Der Design-Thinking-Prozess
Der Design Thinking-Prozess ist ein menschenzentrierter, iterativer Ansatz zur Problemlösung und Innovation. Er wird häufig in den Bereichen Design, Wirtschaft und Technologie eingesetzt, um Lösungen zu entwickeln, die nicht nur funktional, sondern auch wünschenswert und realisierbar sind. Der Prozess umfasst in der Regel mehrere wichtige Phasen, wobei sich die spezifischen Modelle in ihrer Bezeichnung oder Gewichtung leicht unterscheiden können. Hier eine Übersicht:
Einfühlen: In dieser ersten Phase geht es darum, den Nutzer zu verstehen. Designer tauchen in die Erfahrungen, Bedürfnisse und Motivationen der Nutzer ein. Dazu gehören Forschungsmethoden wie Interviews, Beobachtungen und Umfragen, um tiefe Einblicke in ihre Perspektiven, Probleme und Wünsche zu gewinnen. Das Ziel ist es, über Annahmen hinauszugehen und den menschlichen Kontext des Problems wirklich zu verstehen.
Definieren: In dieser Phase werden die während der „Einfühlungsphase” gesammelten Informationen zusammengefasst. Das Designteam analysiert die Daten, um Kernprobleme zu identifizieren und sie als klare, umsetzbare Problemstellungen zu formulieren.

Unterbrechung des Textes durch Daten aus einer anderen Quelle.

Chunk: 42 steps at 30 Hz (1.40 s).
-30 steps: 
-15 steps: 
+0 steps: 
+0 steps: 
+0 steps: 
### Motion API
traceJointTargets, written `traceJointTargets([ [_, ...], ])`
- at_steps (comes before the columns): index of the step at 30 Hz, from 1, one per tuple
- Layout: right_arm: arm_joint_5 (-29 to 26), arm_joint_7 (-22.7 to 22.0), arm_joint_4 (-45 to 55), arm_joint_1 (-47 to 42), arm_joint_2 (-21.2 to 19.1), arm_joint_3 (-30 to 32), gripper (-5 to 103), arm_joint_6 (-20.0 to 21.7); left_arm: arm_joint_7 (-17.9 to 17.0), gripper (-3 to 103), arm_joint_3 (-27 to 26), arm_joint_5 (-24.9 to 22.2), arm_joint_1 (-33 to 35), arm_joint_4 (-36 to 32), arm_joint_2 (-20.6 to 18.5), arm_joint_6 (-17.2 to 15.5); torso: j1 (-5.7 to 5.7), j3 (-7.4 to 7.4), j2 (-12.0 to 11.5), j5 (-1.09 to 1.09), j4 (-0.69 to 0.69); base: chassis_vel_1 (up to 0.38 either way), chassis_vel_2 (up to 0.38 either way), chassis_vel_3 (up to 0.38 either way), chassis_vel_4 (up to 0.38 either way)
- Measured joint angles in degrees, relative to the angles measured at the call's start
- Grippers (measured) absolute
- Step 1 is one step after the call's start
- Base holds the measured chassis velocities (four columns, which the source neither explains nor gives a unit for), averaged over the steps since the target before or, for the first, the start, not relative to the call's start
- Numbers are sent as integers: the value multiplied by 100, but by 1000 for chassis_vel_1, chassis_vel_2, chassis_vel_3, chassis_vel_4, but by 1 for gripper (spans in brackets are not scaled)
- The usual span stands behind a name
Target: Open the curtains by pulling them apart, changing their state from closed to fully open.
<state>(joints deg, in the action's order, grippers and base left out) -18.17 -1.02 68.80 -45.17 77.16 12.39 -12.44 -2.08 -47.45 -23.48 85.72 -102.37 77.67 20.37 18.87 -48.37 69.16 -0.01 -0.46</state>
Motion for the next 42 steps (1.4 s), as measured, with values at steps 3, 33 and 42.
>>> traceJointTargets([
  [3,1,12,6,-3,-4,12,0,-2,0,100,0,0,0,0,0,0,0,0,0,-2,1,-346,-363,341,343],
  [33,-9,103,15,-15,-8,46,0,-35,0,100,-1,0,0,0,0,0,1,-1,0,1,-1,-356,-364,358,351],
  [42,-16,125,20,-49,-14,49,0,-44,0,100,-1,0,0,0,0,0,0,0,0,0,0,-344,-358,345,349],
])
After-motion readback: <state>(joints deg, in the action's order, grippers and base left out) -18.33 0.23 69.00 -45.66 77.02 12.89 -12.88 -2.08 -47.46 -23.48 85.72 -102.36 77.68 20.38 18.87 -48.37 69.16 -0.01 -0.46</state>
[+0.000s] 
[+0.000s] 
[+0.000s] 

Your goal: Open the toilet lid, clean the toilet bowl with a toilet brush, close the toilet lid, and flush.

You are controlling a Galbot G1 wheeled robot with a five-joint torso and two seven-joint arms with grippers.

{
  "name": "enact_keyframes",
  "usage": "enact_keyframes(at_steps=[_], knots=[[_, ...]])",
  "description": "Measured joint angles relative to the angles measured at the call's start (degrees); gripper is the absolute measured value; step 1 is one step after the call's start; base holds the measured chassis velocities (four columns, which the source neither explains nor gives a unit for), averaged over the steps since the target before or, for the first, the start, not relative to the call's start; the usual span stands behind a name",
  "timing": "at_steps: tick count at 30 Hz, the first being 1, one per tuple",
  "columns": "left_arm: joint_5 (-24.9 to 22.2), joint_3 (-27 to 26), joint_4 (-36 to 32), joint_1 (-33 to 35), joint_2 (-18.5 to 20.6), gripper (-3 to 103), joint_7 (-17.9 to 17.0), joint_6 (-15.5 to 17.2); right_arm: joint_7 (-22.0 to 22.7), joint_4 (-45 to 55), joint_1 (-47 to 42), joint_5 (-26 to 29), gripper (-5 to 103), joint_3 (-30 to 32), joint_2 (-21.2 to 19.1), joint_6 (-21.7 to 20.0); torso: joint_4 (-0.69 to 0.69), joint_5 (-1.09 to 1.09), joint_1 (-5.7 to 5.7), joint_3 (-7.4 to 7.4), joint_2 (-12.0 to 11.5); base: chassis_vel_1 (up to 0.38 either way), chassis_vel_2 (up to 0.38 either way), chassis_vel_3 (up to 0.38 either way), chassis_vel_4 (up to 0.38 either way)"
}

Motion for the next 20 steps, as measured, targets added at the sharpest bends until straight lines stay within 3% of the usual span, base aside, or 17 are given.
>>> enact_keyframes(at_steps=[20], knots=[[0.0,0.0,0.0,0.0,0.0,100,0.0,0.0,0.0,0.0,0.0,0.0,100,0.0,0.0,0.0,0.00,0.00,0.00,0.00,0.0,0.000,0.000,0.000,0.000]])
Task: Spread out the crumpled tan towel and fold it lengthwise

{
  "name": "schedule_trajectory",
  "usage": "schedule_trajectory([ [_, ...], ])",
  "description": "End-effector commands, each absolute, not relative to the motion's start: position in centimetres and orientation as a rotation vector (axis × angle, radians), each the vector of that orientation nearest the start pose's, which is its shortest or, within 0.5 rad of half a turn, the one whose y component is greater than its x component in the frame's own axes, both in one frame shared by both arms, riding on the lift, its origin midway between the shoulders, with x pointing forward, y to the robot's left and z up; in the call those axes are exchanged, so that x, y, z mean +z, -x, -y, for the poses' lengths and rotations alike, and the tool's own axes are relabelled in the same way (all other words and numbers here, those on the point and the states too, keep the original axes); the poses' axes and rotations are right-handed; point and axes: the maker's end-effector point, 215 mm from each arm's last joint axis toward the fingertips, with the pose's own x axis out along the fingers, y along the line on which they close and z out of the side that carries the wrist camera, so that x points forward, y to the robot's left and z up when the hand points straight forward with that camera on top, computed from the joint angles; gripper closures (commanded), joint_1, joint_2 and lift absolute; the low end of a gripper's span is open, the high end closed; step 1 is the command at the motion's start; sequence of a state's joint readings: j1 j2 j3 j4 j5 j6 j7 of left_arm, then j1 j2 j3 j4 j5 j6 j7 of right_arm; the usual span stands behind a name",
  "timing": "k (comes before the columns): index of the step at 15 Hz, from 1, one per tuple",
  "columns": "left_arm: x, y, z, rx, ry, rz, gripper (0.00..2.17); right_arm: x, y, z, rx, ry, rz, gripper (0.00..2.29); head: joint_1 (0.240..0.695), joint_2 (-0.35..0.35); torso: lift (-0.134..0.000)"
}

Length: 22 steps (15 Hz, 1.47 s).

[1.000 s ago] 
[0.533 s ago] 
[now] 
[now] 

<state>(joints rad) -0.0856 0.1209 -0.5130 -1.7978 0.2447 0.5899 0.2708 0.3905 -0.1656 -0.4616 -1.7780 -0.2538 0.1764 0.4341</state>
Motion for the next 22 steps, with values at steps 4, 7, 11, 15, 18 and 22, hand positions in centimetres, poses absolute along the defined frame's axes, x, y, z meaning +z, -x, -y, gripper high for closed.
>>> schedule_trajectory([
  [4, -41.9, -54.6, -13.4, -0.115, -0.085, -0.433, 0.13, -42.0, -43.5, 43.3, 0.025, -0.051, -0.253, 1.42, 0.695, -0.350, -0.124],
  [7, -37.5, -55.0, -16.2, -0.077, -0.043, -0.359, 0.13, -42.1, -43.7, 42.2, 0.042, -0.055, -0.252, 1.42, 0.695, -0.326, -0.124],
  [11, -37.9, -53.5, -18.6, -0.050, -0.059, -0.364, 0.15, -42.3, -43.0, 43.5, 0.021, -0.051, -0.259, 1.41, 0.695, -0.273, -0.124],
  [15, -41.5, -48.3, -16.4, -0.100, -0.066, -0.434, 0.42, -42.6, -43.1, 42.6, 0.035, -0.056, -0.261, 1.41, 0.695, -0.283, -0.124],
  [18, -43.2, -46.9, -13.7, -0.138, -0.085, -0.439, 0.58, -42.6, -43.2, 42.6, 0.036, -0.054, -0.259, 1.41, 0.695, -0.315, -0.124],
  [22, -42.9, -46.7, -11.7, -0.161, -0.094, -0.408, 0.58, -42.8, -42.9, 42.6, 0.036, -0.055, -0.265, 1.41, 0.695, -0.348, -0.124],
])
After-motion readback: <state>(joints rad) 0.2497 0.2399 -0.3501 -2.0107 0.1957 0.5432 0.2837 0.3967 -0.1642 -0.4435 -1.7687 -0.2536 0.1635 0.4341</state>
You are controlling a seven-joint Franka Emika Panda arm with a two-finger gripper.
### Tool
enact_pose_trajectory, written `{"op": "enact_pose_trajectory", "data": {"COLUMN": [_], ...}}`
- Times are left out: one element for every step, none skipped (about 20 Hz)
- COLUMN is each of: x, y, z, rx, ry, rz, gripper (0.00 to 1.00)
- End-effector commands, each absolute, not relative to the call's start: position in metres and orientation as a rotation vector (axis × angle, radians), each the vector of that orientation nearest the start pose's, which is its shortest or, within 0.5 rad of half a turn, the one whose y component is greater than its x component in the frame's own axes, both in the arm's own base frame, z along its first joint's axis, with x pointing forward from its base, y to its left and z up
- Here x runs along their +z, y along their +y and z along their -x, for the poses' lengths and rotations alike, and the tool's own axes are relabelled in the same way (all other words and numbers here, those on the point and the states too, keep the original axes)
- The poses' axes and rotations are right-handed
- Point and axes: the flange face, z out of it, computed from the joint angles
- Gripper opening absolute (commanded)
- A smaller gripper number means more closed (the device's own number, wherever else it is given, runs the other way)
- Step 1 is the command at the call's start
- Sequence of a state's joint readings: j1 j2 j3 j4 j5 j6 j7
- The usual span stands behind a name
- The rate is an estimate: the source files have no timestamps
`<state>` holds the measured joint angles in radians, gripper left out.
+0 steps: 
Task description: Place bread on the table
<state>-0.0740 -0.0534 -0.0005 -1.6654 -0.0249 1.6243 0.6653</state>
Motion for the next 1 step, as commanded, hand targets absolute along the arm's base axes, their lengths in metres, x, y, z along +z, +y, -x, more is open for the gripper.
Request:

Diese Aussagen sind oft nutzerzentriert und konzentrieren sich eher auf die Bedürfnisse der Nutzer als auf eine bestimmte Lösung. Anstelle von „Wir brauchen eine neue App” könnte es beispielsweise heißen: „Die Nutzer brauchen eine einfachere Möglichkeit, ihre Fitnessziele zu verfolgen.”
Ideenfindung: Dies ist die Brainstorming-Phase, in der das Team eine Vielzahl kreativer Lösungen für das definierte Problem entwickelt. Der Schwerpunkt liegt dabei auf Quantität statt Qualität, wobei vielfältige und manchmal unkonventionelle Ideen ohne Wertung gefördert werden. Techniken wie Brainstorming, Mind Mapping und Skizzieren
Prototyp: Sobald Ideen generiert wurden, werden die vielversprechendsten davon in konkrete Prototypen umgesetzt. Diese können je nach Entwicklungsstadium entweder Low-Fidelity (z. B. Papiermodelle, Storyboards) oder High-Fidelity (z. B. interaktive digitale Prototypen) sein. Der Zweck des Prototyping besteht darin, eine physische oder digitale Darstellung der Lösung zu erstellen, die schnell und kostengünstig getestet und iteriert werden kann. So können Designer ihre Ideen ohne erhebliche Investitionen weiterentwickeln und verfeinern.
Test: In der letzten Phase werden die Prototypen mit echten Benutzern getestet. Dabei wird beobachtet, wie die Benutzer mit dem Prototyp interagieren, ihr Feedback gesammelt und Verbesserungsmöglichkeiten identifiziert. Die aus den Tests gewonnenen Erkenntnisse fließen in weitere Iterationen des Designs ein. Design Thinking ist ein iterativer Prozess, was bedeutet, dass das Team auf der Grundlage der Testergebnisse zu früheren Phasen zurückkehren kann (z. B. erneut Empathie entwickeln, das Problem neu definieren, neue Lösungen entwickeln).

Wesentliche Merkmale des Design Thinking
Menschenzentriert: Der Fokus liegt stets auf den Bedürfnissen und Erfahrungen der Endnutzer.
Iterativ: Der Prozess ist nicht linear, sondern umfasst Zyklen des Lernens und der Verfeinerung.
Kollaborativ: Oft sind funktionsübergreifende Teams mit unterschiedlichen Perspektiven beteiligt.
Lösungsorientiert: Ziel ist es, innovative und effektive Lösungen für komplexe Probleme zu finden.
Experimentell: Prototyping und Tests werden gefördert, um Ideen zu erproben und zu validieren.